As we chowed down on our camp food and enjoyed another dop, we were treated to a show as well: Hundreds of fireflies tried to prove to their prospective mates, that the sun literally did shine out of their own backside’s.

We had to move camp as dew soon soaked us and our belongings. With headlamps on, we sliced though the darkness in search of more suitable lodgings. Literally a stone throw away we found a large boulder with room for three bodies to slide in underneath.



After what can only be described as torturous nights rest, I was more than happy to get going early in the morning.
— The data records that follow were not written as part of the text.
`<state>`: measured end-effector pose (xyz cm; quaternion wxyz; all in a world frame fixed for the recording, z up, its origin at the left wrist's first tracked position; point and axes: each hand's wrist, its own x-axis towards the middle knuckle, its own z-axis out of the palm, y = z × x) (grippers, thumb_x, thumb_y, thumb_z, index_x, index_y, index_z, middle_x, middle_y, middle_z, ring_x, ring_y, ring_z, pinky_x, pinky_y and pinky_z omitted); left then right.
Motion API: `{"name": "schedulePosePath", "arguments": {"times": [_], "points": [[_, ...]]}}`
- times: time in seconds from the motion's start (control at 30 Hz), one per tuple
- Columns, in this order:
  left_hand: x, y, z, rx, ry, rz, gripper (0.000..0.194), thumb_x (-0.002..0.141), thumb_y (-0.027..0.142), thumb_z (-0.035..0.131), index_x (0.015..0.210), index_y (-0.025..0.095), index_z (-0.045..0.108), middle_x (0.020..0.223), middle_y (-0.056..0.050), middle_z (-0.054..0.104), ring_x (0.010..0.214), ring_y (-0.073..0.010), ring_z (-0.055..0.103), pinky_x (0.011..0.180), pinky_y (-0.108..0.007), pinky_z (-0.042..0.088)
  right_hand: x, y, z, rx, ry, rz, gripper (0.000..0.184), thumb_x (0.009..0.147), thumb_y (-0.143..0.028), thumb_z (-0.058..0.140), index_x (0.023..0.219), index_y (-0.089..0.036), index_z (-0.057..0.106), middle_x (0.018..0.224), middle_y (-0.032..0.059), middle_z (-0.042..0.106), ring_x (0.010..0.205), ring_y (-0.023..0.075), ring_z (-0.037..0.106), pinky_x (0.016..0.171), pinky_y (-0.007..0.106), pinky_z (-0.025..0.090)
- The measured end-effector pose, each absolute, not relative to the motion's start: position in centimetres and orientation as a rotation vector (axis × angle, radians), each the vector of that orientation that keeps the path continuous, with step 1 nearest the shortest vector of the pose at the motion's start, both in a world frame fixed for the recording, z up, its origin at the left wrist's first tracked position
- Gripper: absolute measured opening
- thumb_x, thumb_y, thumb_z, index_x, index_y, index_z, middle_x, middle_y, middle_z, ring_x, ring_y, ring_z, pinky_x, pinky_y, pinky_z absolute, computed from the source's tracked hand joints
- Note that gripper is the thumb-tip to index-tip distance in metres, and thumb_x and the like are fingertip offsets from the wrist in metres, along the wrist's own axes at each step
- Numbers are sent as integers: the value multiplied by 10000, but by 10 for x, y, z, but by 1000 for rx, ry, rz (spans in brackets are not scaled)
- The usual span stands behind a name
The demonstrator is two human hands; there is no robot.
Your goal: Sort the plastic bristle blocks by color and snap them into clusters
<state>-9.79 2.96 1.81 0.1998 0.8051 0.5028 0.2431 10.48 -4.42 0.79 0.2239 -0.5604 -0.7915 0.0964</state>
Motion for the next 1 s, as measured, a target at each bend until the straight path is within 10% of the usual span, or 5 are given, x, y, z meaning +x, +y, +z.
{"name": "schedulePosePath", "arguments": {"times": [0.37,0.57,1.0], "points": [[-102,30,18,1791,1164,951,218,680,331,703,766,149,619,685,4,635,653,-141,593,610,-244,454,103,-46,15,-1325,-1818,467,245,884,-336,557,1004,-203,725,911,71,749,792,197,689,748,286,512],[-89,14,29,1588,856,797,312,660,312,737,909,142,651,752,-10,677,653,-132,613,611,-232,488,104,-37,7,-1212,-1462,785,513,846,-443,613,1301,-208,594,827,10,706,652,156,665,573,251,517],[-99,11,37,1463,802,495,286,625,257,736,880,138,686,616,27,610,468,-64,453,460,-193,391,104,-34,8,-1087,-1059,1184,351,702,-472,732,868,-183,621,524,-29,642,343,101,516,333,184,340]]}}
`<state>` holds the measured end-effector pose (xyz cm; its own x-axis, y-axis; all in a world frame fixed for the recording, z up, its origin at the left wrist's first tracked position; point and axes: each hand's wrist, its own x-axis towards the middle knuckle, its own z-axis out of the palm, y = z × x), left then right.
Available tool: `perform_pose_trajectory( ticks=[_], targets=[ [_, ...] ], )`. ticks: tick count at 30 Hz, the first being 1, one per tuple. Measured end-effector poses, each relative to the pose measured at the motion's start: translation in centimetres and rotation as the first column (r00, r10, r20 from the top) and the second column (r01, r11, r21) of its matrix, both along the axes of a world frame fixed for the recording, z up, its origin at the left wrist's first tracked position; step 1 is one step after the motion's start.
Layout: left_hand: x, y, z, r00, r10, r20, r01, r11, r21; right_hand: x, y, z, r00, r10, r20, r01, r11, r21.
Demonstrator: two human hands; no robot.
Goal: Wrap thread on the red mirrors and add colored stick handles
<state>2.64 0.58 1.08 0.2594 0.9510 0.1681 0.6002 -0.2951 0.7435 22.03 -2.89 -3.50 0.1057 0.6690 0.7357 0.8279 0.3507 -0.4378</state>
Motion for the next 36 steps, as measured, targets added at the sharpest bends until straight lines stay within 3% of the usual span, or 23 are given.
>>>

As my dogs don’t go camping very often, they were extremely restless during the dark hours and prevented all of us from getting any sleep. Again I attached their leash to my pack; resulting in all three of us getting a paw in the face at some point during the night, as the dogs tried to move around on their short tether.


Evan’s premonition seems correct; I’m up for a really long cycle tour next year with these two furry companions of mine. Feeling like I had a hangover due to dehydration and lack of sleep, we skipped exploring anymore caves and headed home, where a sausage and egg Mcmuffin was calling my name.

Adventure does not have to involve some big expedition to a far flung jungle where the locals speak in a series of incomprehensible clicking noises. Adventure is about attitude and how you perceive the world.